_Action item_: In the entries below, find the lines with the word "shoe" and copy them.

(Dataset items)
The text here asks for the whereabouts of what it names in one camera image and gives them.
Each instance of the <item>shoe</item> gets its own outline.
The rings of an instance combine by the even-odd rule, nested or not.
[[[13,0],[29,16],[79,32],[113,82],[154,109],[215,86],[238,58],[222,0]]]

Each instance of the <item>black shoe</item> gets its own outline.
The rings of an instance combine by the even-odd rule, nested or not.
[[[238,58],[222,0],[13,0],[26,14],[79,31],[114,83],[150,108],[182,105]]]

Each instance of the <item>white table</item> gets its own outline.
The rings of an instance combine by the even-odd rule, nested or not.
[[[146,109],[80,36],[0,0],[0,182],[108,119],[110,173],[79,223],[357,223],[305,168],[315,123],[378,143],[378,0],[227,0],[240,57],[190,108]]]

_Solution to the exercise_:
Each instance of the <item>shoe</item> gets its own outline.
Each instance of the <item>black shoe</item> gets its own outline.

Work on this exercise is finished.